Randomised, controlled study of transhepatic obliteration of varices and oesophageal stapling transection in uncontrolled variceal haemorrhage

Abstract
— Percutaneous transhepatic obliteration and surgical stapling transection of the oesophagus with the EEA gun were compared prospectively in the treatment of uncontrolled oesophageal variceal haemorrhage unresponsive to conservative measures. Twenty patients with cirrhosis, with a patent portal vein and who were considered suitable for general anaesthesia and surgery, were randomised to two treatment groups (10 patients each). Immediate arrest of haemorrhage was achieved in 17 patients (nine surgery, eight obliteration). In one other patient, stapling transection succeeded where attempted transhepatic obliteration failed, and in another patient obliteration succeeded where attempted transection had failed.

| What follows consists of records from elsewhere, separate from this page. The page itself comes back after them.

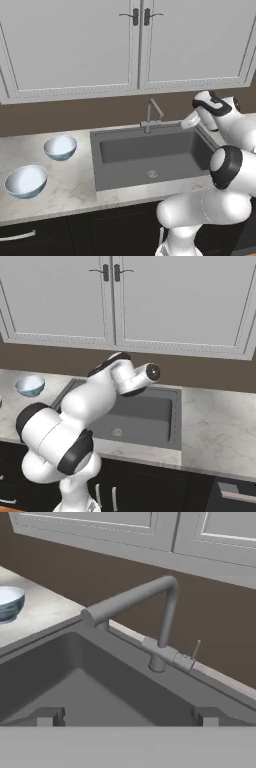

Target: Rinse each bowl for a few seconds and place them down in the sink or on the counter.

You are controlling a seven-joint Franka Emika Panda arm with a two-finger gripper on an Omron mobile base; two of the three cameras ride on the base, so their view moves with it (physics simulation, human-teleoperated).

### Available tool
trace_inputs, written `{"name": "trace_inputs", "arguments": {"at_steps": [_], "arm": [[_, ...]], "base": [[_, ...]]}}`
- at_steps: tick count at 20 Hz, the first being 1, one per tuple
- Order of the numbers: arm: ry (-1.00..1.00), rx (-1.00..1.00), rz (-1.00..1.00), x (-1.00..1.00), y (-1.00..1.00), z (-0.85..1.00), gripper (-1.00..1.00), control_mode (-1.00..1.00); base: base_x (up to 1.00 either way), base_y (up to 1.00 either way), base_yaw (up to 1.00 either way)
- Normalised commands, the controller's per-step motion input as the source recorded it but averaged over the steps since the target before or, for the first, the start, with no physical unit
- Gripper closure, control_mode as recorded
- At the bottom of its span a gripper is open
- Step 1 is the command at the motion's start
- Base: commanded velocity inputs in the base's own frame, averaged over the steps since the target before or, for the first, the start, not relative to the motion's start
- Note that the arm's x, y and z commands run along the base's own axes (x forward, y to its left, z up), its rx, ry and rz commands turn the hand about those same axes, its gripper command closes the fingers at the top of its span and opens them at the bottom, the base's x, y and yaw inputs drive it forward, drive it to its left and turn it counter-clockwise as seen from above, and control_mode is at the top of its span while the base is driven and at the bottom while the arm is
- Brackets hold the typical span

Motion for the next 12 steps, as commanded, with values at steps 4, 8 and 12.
{"name": "trace_inputs", "arguments": {"at_steps": [4,8,12], "arm": [[-0.1,0.02,0.01,0.24,0.0,-0.22,-1.0,-1.0],[-0.06,0.0,0.0,0.25,0.0,-0.13,-1.0,-1.0],[-0.09,0.0,0.0,0.23,0.0,-0.01,-1.0,-1.0]], "base": [[0.0,0.0,0.0],[0.0,0.0,0.0],[0.0,0.0,0.0]]}}
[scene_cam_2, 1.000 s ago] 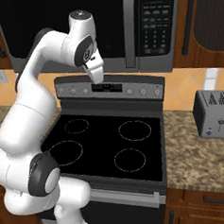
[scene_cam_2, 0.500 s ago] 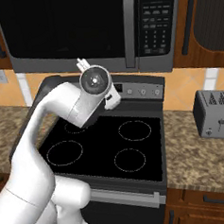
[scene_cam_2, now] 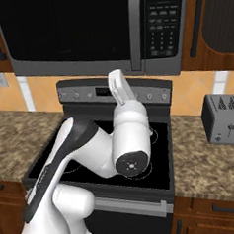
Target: Open the microwave, place the bowl with waffle inside the microwave, then close the microwave door and turn it on.
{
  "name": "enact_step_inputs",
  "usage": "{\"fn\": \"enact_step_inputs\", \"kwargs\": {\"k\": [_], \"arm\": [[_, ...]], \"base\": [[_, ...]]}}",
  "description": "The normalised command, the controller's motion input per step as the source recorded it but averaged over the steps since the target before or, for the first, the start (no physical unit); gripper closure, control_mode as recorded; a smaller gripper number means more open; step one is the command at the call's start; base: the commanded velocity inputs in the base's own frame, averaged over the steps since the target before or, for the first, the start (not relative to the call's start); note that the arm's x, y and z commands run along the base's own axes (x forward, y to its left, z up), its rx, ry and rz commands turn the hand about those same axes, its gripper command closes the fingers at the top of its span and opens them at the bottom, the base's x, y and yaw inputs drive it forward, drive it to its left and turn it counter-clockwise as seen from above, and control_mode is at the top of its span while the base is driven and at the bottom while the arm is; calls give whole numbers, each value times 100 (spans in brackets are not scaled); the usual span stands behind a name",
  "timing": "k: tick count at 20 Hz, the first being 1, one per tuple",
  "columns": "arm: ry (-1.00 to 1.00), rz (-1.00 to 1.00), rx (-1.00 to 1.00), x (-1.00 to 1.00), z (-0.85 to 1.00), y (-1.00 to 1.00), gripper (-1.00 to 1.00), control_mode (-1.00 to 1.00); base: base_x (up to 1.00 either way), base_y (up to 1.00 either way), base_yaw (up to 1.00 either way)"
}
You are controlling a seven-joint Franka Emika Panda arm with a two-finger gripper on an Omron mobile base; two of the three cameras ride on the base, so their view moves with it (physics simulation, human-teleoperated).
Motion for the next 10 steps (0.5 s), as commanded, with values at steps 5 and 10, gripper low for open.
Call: {"fn": "enact_step_inputs", "kwargs": {"k": [5, 10], "arm": [[6, 1, 27, 14, 71, -62, 100, -100], [41, 3, 5, 92, 25, -7, 100, -100]], "base": [[0, 0, 0], [0, 0, 0]]}}
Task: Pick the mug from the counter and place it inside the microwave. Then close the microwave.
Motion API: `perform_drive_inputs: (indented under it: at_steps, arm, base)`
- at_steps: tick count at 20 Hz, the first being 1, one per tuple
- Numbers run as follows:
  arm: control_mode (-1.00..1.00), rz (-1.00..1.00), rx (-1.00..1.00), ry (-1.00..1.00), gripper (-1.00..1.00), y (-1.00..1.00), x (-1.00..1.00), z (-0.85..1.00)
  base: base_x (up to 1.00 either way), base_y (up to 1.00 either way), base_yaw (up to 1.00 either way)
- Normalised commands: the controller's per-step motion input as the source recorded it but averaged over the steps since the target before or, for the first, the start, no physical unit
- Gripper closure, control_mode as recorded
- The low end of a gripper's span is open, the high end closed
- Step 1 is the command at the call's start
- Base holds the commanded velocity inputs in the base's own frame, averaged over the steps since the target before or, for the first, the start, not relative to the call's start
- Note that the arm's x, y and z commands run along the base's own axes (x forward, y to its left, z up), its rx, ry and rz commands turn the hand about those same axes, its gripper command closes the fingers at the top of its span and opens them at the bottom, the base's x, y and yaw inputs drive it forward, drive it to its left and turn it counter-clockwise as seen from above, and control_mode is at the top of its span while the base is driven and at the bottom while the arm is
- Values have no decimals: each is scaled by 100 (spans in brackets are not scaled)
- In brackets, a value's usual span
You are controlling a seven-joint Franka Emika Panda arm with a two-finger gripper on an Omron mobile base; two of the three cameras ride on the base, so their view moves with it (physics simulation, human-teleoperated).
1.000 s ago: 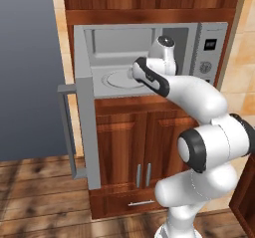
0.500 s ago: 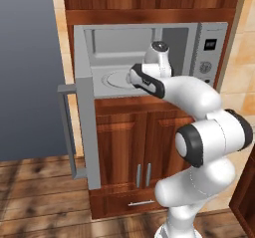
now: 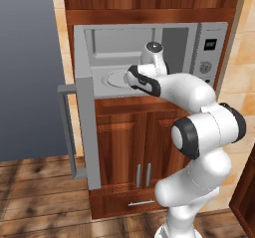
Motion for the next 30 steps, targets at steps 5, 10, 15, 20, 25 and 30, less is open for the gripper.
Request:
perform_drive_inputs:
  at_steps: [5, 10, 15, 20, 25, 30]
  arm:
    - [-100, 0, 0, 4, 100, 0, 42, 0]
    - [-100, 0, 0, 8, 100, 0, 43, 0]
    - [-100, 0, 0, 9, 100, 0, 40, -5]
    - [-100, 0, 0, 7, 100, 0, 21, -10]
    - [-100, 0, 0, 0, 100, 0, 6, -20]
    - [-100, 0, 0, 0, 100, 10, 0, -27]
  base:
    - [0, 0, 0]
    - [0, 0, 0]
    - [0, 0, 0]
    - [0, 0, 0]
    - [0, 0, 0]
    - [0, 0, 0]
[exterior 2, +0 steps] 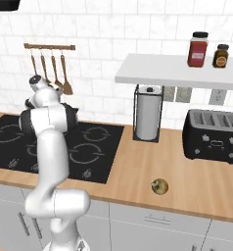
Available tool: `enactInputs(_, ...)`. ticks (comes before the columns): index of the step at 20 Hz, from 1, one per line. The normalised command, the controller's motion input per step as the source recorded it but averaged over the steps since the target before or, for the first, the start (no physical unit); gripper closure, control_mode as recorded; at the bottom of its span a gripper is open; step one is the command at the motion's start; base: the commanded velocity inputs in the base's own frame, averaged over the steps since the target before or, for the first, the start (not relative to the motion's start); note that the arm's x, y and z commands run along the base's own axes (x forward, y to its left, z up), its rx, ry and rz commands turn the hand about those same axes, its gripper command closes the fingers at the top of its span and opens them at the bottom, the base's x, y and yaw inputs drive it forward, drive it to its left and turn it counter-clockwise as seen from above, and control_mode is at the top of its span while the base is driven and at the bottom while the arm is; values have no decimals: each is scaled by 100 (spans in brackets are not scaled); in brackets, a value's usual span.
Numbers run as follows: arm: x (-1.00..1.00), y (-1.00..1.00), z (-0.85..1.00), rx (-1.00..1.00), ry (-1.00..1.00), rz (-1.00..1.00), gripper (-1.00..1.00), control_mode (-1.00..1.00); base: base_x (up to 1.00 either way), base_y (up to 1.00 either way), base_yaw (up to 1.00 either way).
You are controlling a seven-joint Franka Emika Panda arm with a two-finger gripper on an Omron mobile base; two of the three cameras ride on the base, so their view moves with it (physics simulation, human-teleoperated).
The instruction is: Put the onion and tomato in the pot. Retrieve the spatula and lightly stir the vegetables in the pot.
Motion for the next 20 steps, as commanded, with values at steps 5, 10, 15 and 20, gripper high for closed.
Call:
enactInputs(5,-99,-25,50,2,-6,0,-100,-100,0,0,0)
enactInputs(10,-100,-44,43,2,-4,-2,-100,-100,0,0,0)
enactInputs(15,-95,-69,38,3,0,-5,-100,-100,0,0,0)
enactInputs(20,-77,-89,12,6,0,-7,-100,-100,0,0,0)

One patient continued to bleed and died following attempts at both procedures. Two other patients also died in hospital, without rebleeding following surgery. Variceal rebleeding during the same hospital admission occurred in two patients in the obliteration group and in none after surgery. Oesophageal stapling transection compares very favourably with a non‐surgical technique such as transhepatic obliteration of varices in the emergency treatment of uncontrolled variceal haemorrhage in patients with moderate liver failure.